“All conditioned phenomena are impermanent; they arise and cease. Having arisen, they pass away. Their cessation is bliss.” — The Nirvana Sutra
We live in an age of information overload and endless desires. Choices press upon us from every direction, yet we rarely pause to ask: What do I truly want? Is this path worth walking?
This essay weaves together game theory, autonomy, productivity, the root of anxiety, mimetic desire, and more—anchored in timeless Buddhist insight—to guide you back to your core, helping you rethink how to live, work, and simply be.

Game Theory and Society
- In the long run, I believe that even out of self-interest, it is wise to maintain virtue.
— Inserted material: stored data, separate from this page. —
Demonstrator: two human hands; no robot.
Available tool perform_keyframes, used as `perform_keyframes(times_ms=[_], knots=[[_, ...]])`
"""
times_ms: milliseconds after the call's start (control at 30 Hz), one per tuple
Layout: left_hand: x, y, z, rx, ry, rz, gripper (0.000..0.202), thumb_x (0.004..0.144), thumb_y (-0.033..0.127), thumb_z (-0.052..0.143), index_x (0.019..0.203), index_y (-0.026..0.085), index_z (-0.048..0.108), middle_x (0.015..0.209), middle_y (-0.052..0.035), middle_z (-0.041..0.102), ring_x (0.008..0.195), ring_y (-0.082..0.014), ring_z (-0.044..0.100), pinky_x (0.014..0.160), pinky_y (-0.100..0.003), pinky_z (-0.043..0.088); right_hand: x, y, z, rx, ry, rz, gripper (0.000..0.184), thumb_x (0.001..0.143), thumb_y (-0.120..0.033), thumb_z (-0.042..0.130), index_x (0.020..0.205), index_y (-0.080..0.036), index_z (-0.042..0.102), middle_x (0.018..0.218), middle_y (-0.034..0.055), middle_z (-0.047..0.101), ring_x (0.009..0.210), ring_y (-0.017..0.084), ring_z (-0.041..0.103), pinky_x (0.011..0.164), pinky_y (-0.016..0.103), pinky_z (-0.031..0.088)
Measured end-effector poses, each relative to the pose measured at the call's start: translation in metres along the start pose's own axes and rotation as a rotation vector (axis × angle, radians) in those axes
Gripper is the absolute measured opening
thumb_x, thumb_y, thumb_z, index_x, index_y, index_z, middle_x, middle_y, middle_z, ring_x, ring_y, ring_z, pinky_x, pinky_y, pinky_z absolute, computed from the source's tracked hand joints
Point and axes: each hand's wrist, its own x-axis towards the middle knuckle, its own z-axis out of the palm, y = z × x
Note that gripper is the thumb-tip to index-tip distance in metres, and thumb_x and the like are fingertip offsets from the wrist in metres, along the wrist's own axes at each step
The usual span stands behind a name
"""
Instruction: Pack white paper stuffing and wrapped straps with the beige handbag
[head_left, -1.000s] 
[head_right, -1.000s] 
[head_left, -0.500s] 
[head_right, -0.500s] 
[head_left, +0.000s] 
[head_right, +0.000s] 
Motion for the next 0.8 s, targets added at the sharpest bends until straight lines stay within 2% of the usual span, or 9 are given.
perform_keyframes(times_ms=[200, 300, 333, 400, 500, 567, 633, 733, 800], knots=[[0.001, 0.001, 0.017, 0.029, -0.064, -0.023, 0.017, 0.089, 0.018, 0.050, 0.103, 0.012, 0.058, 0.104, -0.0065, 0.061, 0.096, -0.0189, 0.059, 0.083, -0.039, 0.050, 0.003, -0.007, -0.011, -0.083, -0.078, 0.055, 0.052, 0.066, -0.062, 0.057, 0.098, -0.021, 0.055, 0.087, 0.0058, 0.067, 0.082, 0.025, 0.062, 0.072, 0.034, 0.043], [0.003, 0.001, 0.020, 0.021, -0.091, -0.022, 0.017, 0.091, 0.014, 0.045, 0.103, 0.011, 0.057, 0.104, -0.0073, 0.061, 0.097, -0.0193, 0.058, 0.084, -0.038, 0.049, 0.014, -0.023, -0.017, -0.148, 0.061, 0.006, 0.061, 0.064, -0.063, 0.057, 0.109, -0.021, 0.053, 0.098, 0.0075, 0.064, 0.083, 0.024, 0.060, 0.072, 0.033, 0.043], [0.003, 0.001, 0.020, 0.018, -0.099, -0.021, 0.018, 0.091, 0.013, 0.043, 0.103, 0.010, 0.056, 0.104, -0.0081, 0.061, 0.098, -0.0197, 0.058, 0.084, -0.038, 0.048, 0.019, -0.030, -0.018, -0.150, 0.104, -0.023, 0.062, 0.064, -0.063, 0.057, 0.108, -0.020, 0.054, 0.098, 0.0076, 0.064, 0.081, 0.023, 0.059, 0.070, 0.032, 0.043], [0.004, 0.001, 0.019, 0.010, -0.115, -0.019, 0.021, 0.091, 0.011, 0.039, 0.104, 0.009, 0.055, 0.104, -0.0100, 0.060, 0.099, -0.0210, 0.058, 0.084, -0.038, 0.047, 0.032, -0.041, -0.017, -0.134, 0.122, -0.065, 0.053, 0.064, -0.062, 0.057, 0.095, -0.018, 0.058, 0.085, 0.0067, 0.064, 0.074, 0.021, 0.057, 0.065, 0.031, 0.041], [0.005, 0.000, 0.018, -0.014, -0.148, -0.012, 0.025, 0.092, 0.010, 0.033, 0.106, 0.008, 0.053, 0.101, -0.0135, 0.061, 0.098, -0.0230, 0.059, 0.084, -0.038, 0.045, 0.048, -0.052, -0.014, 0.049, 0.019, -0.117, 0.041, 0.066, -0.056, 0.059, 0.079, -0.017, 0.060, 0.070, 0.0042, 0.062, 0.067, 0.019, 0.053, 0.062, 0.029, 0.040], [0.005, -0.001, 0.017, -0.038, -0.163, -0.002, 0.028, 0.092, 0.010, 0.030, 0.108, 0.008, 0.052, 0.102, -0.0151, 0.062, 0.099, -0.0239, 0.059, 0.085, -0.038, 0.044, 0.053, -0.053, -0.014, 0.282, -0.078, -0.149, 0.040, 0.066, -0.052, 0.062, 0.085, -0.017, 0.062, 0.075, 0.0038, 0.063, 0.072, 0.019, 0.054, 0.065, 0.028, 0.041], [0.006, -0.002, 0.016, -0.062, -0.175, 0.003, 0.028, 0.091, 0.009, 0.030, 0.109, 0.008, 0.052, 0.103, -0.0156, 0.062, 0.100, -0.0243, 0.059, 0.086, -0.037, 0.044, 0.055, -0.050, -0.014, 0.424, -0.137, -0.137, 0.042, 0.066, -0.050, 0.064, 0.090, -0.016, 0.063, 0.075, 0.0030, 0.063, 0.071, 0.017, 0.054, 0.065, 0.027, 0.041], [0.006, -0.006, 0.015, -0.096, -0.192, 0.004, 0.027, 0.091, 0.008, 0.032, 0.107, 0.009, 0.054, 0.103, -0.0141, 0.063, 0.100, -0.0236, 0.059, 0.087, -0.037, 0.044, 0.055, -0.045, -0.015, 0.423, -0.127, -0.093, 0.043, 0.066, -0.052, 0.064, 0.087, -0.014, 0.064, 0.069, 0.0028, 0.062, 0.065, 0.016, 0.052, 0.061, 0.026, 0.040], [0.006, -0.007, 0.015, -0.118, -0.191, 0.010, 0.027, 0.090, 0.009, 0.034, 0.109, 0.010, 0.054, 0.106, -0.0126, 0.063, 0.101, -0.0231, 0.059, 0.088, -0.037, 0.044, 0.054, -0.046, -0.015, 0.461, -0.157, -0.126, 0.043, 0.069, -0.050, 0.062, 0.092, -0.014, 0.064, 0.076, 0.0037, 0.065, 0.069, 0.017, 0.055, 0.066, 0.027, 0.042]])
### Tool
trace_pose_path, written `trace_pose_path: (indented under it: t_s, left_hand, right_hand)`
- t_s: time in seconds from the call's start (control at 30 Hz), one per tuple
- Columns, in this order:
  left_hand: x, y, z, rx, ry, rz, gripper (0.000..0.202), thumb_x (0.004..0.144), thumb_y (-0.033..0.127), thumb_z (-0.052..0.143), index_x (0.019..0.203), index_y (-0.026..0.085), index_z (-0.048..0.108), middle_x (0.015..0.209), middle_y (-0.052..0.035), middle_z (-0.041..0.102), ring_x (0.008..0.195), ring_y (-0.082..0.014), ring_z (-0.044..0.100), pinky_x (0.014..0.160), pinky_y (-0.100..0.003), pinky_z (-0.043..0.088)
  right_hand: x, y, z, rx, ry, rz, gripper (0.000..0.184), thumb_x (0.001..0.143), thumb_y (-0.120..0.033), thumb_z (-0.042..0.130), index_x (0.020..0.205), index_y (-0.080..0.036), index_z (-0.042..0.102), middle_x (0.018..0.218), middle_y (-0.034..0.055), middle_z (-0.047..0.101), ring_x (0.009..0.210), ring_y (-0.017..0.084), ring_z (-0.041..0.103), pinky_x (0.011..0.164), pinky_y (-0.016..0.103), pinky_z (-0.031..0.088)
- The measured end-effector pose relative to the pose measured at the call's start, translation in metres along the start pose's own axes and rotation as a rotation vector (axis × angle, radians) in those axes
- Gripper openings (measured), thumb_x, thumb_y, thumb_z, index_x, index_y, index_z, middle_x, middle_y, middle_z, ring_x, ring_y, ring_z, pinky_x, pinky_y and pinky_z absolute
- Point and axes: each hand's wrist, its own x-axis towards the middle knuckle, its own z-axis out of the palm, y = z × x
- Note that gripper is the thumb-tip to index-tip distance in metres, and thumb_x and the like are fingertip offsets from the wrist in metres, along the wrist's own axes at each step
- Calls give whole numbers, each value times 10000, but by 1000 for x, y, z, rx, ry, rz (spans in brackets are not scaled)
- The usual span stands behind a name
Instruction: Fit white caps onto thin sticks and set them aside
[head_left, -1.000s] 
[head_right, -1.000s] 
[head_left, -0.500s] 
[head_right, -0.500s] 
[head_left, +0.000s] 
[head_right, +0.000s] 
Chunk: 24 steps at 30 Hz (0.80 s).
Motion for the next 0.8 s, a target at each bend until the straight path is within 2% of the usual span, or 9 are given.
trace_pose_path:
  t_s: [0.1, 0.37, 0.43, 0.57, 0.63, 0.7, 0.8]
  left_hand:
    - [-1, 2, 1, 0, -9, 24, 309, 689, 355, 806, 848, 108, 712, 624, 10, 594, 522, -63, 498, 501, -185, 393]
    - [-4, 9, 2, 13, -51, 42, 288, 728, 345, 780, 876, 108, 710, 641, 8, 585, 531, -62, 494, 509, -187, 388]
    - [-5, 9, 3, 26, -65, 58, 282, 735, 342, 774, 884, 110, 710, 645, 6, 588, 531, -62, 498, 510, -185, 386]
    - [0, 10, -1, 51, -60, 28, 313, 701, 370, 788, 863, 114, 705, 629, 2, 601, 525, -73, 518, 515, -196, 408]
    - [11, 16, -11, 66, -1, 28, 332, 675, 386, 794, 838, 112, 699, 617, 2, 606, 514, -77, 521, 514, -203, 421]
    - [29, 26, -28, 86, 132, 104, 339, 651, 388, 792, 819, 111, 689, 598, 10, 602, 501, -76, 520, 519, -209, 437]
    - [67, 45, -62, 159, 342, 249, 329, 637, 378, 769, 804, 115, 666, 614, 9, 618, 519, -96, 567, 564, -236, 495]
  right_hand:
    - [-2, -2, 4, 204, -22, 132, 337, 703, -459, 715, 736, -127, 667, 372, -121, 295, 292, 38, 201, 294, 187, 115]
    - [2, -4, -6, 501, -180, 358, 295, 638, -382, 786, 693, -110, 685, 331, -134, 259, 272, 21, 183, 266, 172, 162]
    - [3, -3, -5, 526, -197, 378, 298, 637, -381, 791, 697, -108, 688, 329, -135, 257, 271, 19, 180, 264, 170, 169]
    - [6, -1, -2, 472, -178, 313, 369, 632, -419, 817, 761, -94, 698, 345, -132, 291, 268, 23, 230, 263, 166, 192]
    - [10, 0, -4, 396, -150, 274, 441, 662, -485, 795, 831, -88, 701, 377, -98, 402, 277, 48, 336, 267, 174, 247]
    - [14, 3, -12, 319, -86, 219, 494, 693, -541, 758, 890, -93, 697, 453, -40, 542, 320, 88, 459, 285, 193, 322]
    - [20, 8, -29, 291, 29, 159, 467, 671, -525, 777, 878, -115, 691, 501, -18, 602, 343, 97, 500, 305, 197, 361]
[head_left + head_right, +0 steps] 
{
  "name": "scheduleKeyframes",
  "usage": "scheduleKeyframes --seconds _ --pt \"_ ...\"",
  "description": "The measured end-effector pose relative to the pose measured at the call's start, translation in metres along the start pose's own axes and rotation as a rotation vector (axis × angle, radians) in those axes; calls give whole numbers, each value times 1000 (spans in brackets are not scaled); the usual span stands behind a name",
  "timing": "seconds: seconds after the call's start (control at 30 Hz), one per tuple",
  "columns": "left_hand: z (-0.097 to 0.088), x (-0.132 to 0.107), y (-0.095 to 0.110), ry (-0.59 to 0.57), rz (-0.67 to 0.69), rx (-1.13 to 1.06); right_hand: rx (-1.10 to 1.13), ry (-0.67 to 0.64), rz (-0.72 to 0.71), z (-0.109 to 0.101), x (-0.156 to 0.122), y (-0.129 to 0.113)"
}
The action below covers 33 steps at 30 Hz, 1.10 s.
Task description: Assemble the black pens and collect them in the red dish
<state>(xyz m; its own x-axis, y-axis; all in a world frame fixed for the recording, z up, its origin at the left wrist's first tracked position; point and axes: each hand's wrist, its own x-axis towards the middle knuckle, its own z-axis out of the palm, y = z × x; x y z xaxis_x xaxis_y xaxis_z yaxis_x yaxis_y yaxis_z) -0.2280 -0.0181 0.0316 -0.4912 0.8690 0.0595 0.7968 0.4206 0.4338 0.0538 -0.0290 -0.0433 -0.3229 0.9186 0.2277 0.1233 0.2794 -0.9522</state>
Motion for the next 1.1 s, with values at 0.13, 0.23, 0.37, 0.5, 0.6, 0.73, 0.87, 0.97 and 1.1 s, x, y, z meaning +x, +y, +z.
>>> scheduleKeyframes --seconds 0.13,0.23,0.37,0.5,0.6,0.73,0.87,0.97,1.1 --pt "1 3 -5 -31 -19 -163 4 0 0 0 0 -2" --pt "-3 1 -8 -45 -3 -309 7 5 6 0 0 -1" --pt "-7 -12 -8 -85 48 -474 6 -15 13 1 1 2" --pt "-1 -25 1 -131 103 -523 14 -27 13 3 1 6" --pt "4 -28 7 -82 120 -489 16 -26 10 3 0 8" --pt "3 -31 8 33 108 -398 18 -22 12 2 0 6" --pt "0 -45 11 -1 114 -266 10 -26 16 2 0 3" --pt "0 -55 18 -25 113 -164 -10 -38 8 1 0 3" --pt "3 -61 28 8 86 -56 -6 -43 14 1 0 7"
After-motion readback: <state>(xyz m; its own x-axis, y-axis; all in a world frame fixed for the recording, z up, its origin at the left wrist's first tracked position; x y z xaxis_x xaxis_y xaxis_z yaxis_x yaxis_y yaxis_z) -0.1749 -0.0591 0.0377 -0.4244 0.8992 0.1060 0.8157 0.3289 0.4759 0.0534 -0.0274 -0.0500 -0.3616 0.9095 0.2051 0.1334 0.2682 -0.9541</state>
- One of the most common social games is known as the Stag Hunt. In this game, if we cooperate, we can catch a big deer and enjoy a feast. But if we don’t cooperate, each of us can only hunt a rabbit for a modest meal. This game has two stable equilibria—we may both hunt rabbits, or both hunt the deer.
- A high-trust society is a more virtuous society—one where I can trust you to show up, hunt the stag with me, finish the task, and divide the rewards fairly.
- You want to live in a society where everyone is virtuous and follows shared norms, because we all benefit from such a system. But I believe you don’t have to sacrifice for others to achieve this—you can do it purely for yourself. You will have more self-respect, and you will attract others who also embody integrity.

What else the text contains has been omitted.